MCP tools (27)
The complete typed API exposed by mcp/server.js. Every agent in every harness calls these tools to read or mutate state. All over stdio JSON-RPC, no dependencies.
HTTP
| Tool | Purpose |
|---|
mantis_http_scan | The only network-touching tool. Issues an HTTP request, auto-runs analyzeResponse (tech fingerprint, security headers, secret detection, endpoint extraction). Honors auth_profile for attacker/victim role injection. |
FSM lifecycle
| Tool | Purpose |
|---|
mantis_init_session | Creates ~/mantis-sessions/<domain>/state.json with phase=RECON. |
mantis_read_session_state | Reads full state (with arrays). Use only when you need the actual dead_ends / waf_blocked lists. |
mantis_read_state_summary | Compact (~500 token) state view. Use for routine wave decisions. |
mantis_transition_phase | Validates and applies a phase transition. Only legal edges allowed. |
Findings
| Tool | Purpose |
|---|
mantis_record_finding | Append a finding to findings.jsonl with a canonical ID (F-N). Validates schema, severity, wave/agent assignment. |
mantis_read_findings | Full read of all findings. |
mantis_list_findings | Compact list (id, severity, title, endpoint). |
Wave dispatch
| Tool | Purpose |
|---|
mantis_start_wave | Writes wave-N-assignments.json mapping agents to surface IDs. Sets pending_wave. |
mantis_apply_wave_merge | Deterministically reconciles a completed wave: explored / dead_ends / waf_blocked / lead_surface_ids. |
mantis_write_wave_handoff | Per-hunter authoritative handoff (JSON + markdown mirror). |
mantis_wave_handoff_status | Returns received / missing / unexpected agents for a wave. |
mantis_merge_wave_handoffs | Lower-level merge for cross-session reconciliation. |
mantis_wave_status | Coverage % + finding summary for wave decisions. |
mantis_read_hunter_brief | Single-call spawn briefing: assigned surface + bypass table + exclusions filtered to that surface. |
mantis_log_dead_ends | Live dead-end logging during a wave (survives maxTurns). |
Multi-Step Evidence
| Tool | Purpose |
|---|
mantis_write_verification_round | Write a round's results.
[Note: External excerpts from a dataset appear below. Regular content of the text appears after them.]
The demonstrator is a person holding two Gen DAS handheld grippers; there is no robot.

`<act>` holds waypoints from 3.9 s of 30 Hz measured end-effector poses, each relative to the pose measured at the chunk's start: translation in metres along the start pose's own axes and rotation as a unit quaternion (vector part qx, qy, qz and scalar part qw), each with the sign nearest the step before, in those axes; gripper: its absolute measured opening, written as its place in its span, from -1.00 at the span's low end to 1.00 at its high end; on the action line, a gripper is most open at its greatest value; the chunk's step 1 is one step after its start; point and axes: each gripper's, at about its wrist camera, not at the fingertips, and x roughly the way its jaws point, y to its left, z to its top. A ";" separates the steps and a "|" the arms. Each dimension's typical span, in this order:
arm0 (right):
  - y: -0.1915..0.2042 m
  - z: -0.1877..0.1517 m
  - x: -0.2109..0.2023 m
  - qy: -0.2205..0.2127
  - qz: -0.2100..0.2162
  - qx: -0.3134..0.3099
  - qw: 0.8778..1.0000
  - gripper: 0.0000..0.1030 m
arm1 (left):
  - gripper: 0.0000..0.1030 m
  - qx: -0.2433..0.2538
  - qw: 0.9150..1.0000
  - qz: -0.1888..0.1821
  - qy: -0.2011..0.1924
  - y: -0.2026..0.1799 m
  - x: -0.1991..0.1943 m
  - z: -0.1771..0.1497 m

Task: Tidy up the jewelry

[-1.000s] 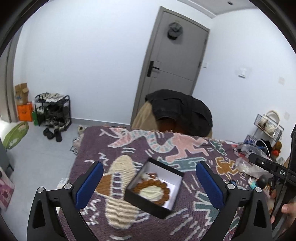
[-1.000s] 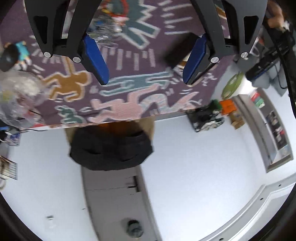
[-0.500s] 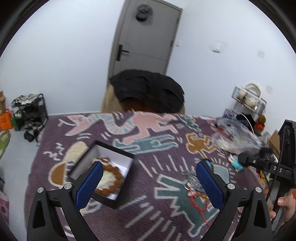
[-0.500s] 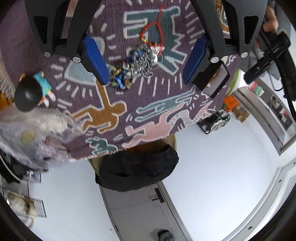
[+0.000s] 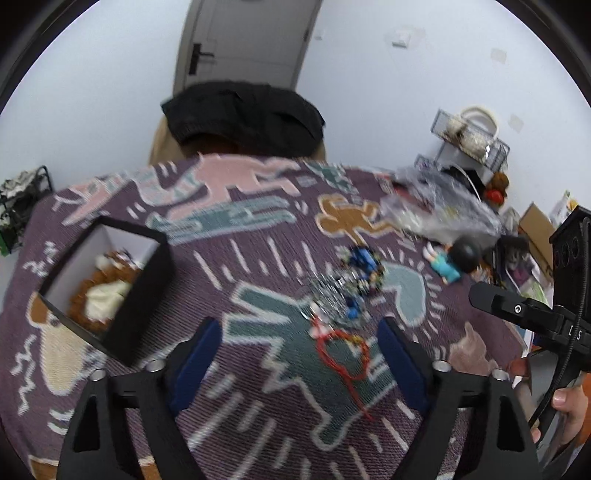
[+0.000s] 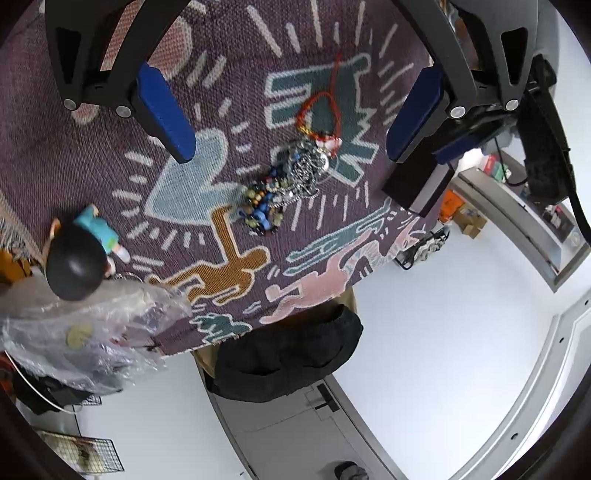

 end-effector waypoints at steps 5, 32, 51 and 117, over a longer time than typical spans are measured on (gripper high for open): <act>-0.012 -0.009 -0.006 -0.006 -0.001 0.008 1.000 0.99 | 0.25 0.003 0.999 -0.015 0.036 -0.013 0.021 -0.009; -0.021 -0.031 0.019 0.027 0.014 0.035 0.999 0.56 | -0.97 0.071 0.991 0.056 0.097 -0.038 0.071 -0.032; -0.022 -0.017 0.063 0.070 0.056 0.092 0.992 -0.01 | -0.98 0.025 0.999 0.038 0.010 -0.004 0.006 0.006; 0.163 0.098 -0.020 -0.058 0.098 -0.093 0.989 -0.77 | -0.98 -0.082 0.988 0.097 -0.091 0.144 -0.071 0.053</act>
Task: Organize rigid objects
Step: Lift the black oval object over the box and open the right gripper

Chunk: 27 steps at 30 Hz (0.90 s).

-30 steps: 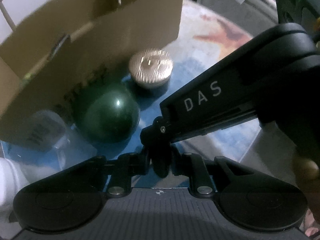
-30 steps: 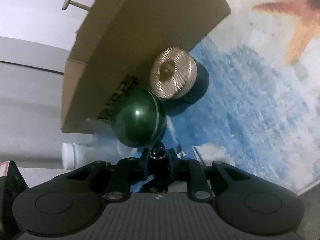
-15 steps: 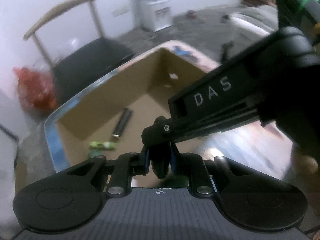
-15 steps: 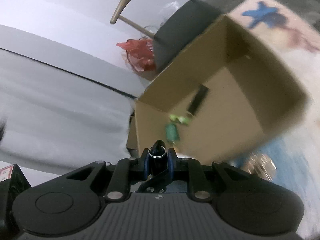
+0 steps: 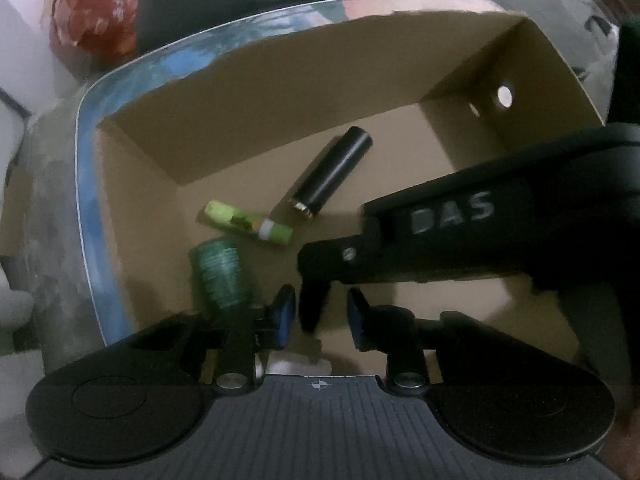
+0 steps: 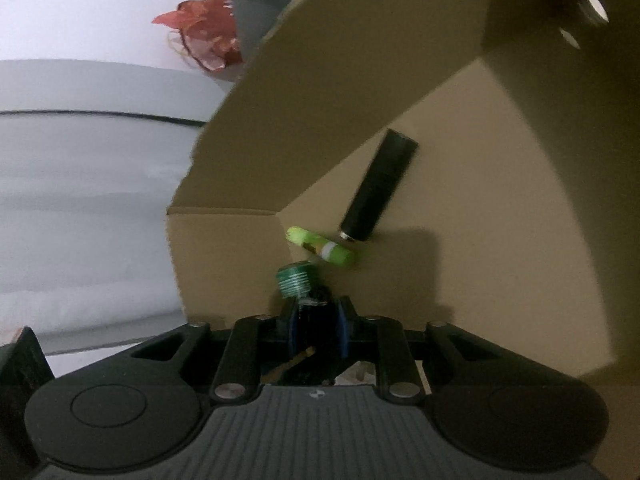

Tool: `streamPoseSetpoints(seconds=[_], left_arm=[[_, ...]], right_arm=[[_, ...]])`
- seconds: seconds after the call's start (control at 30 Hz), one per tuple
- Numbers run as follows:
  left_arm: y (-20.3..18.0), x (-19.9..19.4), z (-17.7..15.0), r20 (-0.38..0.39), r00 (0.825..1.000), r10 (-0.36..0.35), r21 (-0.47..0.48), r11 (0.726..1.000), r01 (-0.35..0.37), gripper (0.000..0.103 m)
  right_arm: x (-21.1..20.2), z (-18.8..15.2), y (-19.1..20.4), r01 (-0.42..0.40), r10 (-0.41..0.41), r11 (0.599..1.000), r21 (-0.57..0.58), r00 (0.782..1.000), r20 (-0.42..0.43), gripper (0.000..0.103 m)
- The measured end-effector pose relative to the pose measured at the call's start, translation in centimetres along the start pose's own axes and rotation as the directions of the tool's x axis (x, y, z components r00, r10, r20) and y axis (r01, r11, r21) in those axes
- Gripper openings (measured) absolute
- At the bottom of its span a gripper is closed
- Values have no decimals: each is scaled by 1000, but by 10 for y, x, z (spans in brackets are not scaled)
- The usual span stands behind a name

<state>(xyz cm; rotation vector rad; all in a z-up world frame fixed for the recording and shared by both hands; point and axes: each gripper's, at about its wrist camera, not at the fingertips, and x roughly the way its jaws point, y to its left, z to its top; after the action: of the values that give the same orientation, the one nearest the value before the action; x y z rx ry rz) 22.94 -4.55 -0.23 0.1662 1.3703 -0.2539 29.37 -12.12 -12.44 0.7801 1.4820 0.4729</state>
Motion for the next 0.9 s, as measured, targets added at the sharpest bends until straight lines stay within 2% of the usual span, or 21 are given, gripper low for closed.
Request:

Validates completeness (round 2/3 must cover all round 1 findings). |
mantis_read_verification_round | Read a specific round's results. |
Grade + report
| Tool | Purpose |
|---|
mantis_write_grade_verdict | 5-axis scores + SUBMIT/HOLD/SKIP. Drops proof_quality below threshold if Multi-Step Evidence is incomplete. |
mantis_read_grade_verdict | Read the grader's output. |
Cross-session handoff
| Tool | Purpose |
|---|
mantis_write_handoff | Write SESSION_HANDOFF.md for cross-session resume hints. |
mantis_read_handoff | Read the handoff. |
| Tool | Purpose |
|---|
mantis_auth_store | Store an auth profile (headers, cookies, localStorage) for a role. |
mantis_auth_manual | Legacy single-profile auth storage. |
mantis_signup_detect | Probe target for signup endpoints + CAPTCHA detection (parallel fetch). |
mantis_temp_email | Disposable email: create / poll / extract verification codes (mail.tm with guerrillamail fallback). |
mantis_auto_signup | Browser-based signup via patchright + CapSolver. |
Standard MCP over stdio. Discovery:
{"jsonrpc":"2.0","id":1,"method":"initialize","params":{"protocolVersion":"2024-11-05","capabilities":{},"clientInfo":{"name":"my-runner","version":"1"}}}
{"jsonrpc":"2.0","id":2,"method":"tools/list","params":{}}
Calling a tool:
{"jsonrpc":"2.0","id":3,"method":"tools/call","params":{"name":"mantis_init_session","arguments":{"target_domain":"example.com","target_url":"https://example.com"}}}
See adapters/raw-mcp.md for the full integration guide for custom runners.